Tatouages : 30 juin 2022 Cour d’appel de Grenoble RG n° 21/00501

·

·

Tatouages : 30 juin 2022 Cour d’appel de Grenoble RG n° 21/00501

N° RG 21/00501 – N° Portalis DBVM-V-B7F-KXDR

C8

Minute N°

Copie exécutoire

délivrée le :

la SELARL DAUPHIN ET MIHAJLOVIC

Me Jean EISLER

AU NOM DU PEUPLE FRANÇAIS

COUR D’APPEL DE GRENOBLE

CHAMBRE COMMERCIALE

ARRÊT DU JEUDI 30 JUIN 2022

Appel d’un jugement (N° RG 2020J63)

rendu par le Tribunal de Commerce de VIENNE

en date du 10 décembre 2020

suivant déclaration d’appel du 26 janvier 2021

APPELANT :

M. [O] [N]

20 Avenue Camille Rocher

38260 LA COTE SAINT ANDRE

représenté par Me Dejan MIHAJLOVIC de la SELARL DAUPHIN ET MIHAJLOVIC, avocat au barreau de GRENOBLE, postulant, plaidant par Me GASTE de la SCP LADOUX GASTE, avocat au barreau de BOURGOIN-JALLIEU

INTIMÉE :

S.C.I. DU CHUZEAU au capital de 380 000 euros, immatriculée sous le numéro 478 587 108 au RCS de GRENOBLE, pris en la personne de son représentant légal domicilié en cette qualité audit siège

50 rue Lesdiguières

38000 grenoble

représentée par Me Jean EISLER, avocat au barreau de GRENOBLE

COMPOSITION DE LA COUR :

LORS DES DÉBATS ET DU DÉLIBÉRÉ :

Mme Marie-Pierre FIGUET, Présidente,

Mme Marie-Pascale BLANCHARD, Conseiller,

M. Lionel BRUNO, Conseiller,

Assistés lors des débats de Madame Sarah DJABLI, Greffier placé.

DÉBATS :

A l’audience publique du 04 Mai 2022

Mme FIGUET, Présidente, a été entendue en son rapport,

Les avocats ont été entendus en leurs conclusions et Me GASTE en sa plaidoirie,

Puis l’affaire a été mise en délibéré pour que l’arrêt soit rendu ce jour,

EXPOSE DU LITIGE

Suivant acte notarié du 25 novembre 2016, la SCI DU CHUZEAU a consenti à Monsieur [O] [N] un bail commercial d’une durée de 9 ans portant sur une ancienne église avec terrain attenant cadastrée AO 129 sur la commune de la Côte St André, lieu-dit le CHUZEAU, moyennant un loyer annuel de 9.600 €, local destiné à l’exploitation d’une activité de tatoueur, vente de vêtements, galerie d’art et évènementiel occasionnel lié à l’activité.
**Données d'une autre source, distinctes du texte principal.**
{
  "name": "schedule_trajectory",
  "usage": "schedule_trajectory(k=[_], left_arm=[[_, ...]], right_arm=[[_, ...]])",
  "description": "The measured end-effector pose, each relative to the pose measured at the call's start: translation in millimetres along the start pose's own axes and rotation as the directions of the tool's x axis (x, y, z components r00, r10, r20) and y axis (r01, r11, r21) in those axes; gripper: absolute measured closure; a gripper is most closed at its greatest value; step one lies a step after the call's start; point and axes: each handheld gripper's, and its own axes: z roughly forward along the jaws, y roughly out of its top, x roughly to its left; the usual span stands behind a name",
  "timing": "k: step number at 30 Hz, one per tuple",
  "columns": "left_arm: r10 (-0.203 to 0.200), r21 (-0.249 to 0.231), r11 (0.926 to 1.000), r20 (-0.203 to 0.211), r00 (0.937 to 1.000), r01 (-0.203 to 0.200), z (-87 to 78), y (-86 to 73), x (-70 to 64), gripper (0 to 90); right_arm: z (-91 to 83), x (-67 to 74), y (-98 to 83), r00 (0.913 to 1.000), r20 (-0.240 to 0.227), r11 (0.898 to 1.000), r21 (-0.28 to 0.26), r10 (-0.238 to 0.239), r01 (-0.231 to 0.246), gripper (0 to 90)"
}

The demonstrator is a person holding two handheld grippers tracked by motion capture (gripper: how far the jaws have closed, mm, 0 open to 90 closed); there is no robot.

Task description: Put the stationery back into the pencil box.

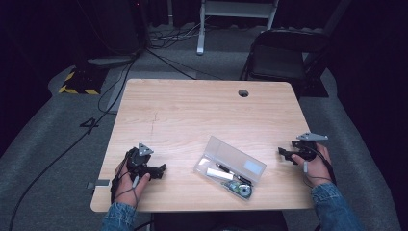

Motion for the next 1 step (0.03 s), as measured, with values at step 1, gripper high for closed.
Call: schedule_trajectory(k=[1], left_arm=[[0.0, 0.001, 1.0, 0.0, 1.0, 0.0, -0.1, 0.0, 0.0, 0.2]], right_arm=[[1.0, 0.9, -0.8, 1.0, -0.003, 1.0, -0.009, -0.003, 0.003, 22.4]])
Il était stipulé en page 10 de l’acte, au paragraphe ‘CONDITION PARTICULIERE’ que :

1/ Le PRENEUR indique que Ie coût de remplacement des vitraux cassés par des matériaux de composites est évalué approximativement a 3 200 €. Il est convenu entre les parties, à titre de condition essentielle et déterminante, sans laquelle elles n’auraient pas contracté, que le bailleur prenne en charge la moitié des frais relatifs au remplacement de ces vitraux, soit la somme de l 600 € TTC. Cette somme sera versée par le bailleur au profit du preneur sur première demande de sa part et sur présentation d’une facture acquittée.

2/ Le BAILLEUR s ‘engage à installer à ses frais exclusifs l ‘amenée d’eau à l’intérieur de l’église et ce au plus tard le 1er mars 2017.
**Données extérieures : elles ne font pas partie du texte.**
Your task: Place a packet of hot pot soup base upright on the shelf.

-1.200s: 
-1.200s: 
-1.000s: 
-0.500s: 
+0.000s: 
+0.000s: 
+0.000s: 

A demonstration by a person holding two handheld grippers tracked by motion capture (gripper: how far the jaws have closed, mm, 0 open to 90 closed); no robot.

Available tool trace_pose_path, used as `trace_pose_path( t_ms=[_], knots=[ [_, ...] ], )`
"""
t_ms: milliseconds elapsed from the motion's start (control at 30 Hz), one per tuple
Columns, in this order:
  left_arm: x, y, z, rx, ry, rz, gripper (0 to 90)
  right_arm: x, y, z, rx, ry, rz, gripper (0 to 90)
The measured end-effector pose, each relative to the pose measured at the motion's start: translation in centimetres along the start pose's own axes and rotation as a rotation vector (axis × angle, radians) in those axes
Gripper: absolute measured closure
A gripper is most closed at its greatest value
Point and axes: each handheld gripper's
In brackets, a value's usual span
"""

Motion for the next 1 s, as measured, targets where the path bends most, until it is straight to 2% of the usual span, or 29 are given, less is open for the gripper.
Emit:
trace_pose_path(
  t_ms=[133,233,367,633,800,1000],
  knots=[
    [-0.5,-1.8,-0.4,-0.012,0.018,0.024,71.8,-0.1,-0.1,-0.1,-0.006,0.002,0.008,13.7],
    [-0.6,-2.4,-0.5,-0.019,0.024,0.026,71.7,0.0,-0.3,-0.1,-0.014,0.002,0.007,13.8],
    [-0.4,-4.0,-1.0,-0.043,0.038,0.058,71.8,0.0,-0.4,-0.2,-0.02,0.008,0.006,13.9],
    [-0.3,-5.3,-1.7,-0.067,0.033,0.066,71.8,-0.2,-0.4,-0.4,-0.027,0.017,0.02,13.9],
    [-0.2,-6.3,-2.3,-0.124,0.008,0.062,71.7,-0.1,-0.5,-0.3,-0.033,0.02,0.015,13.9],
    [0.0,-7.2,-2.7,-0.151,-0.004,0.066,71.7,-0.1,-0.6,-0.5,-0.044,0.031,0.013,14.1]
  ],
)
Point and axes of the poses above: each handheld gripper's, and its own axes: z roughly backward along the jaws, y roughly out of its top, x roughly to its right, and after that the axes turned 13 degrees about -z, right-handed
Par courrier recommandé du 23 juillet 2019 adressé à la SCI DU CHUZEAU, le conseil de Monsieur [N] a indiqué que la fourniture en eau et la réparation de la moitié des vitraux n’ont pas été réalisées et a proposé le rachat de l’église moyennant le prix de 70.000 € compte-tenu de la nature du bien, des conditions dans lesquelles il se trouve et des travaux à effectuer.

Par acte du 16 octobre 2019, Monsieur [O] [N] a assigné la SCI DU CHUZEAU devant le tribunal de commerce de Vienne en vue de la réalisation des travaux et de l’indemnisation de son préjudice.
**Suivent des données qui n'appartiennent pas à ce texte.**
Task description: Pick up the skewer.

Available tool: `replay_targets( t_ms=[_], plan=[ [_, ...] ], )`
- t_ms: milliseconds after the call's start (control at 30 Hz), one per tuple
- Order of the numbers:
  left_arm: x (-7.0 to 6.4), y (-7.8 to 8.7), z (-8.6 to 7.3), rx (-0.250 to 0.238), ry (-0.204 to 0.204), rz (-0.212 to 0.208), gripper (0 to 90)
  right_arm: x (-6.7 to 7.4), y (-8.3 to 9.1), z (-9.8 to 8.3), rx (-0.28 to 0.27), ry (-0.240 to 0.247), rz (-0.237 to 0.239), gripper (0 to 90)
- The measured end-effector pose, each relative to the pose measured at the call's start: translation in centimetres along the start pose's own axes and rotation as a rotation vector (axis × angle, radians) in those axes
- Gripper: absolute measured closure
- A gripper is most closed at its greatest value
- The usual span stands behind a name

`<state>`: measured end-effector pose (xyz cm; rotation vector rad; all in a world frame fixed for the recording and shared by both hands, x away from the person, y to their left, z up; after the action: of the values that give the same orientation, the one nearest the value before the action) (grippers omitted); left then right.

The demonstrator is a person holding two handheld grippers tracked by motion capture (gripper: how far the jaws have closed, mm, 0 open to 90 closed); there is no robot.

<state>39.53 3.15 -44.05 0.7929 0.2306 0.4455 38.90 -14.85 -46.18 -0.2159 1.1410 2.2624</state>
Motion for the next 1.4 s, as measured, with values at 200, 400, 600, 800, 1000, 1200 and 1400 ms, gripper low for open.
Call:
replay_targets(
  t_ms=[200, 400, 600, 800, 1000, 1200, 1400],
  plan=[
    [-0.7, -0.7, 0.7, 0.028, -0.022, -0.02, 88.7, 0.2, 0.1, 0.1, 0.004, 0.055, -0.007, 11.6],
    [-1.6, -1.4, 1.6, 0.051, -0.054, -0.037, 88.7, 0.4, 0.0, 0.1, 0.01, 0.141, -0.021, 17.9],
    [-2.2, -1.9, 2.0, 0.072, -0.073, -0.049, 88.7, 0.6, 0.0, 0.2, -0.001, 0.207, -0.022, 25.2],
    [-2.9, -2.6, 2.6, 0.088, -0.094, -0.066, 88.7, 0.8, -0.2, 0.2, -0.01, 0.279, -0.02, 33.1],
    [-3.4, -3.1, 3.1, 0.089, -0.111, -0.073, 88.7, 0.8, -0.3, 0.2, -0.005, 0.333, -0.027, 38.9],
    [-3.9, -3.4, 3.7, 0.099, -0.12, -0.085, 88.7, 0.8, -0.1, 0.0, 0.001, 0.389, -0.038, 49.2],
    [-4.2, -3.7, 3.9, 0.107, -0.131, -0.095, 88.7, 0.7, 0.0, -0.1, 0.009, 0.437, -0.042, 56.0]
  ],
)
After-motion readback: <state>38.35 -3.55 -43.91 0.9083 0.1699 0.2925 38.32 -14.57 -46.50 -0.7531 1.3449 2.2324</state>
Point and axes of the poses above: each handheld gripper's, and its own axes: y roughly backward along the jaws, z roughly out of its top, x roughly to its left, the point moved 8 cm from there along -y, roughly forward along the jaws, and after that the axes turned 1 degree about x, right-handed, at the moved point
Par jugement du 10 décembre 2020, le tribunal de commerce de Vienne a :

– débouté Monsieur [O] [N] de l’intégralité de ses demandes,

– constaté la résiliation du bail commercial à la date du 28 avril 2018,

– invité la SCI DU CHUZEAU à porter sa demande de prononcé d’expulsion devant le président du tribunal judiciaire compétent, statuant en référé,

– condamné Monsieur [O] [N] à payer à la SCI DU CHUZEAU:

* la somme de 11 900 € au titre des loyers impayés durant la période du 1er mars 2017 au 30 avril 2018,

* la somme de 22 100 € au titre des indemnités d’occupation dues pour la période du 1er mai 2018 au 30 juin 2020,

* des indemnités d’occupation, sur une base mensuelle de 850 €, pour la période comprise entre le 1er juillet 2020 et son départ définitif et effectif,

– débouté la SCI DU CHUZEAU de sa demande de dommages et intérêts pour procédure abusive,

– condamné Monsieur [O] [N] à payer à la SCI DU CHUZEAU la somme de 3.000 € en application de l’article 700 du code de procédure civile,

– ordonné l’exécution provisoire du présent jugement à hauteur de la somme de 11.900 €, nonobstant appel et sans caution,

– rejeté comme non fondés tous autres moyens, fins et conclusions contraires des parties,

– condamné Monsieur [O] [N] aux dépens.

Par déclaration du 26 janvier 2021, Monsieur [O] [N] a interjeté appel de ce jugement en toutes ses dispositions sauf en ce qu’il a débouté la SCI DU CHUZEAU de sa demande de dommages et intérêts pour procédure abusive.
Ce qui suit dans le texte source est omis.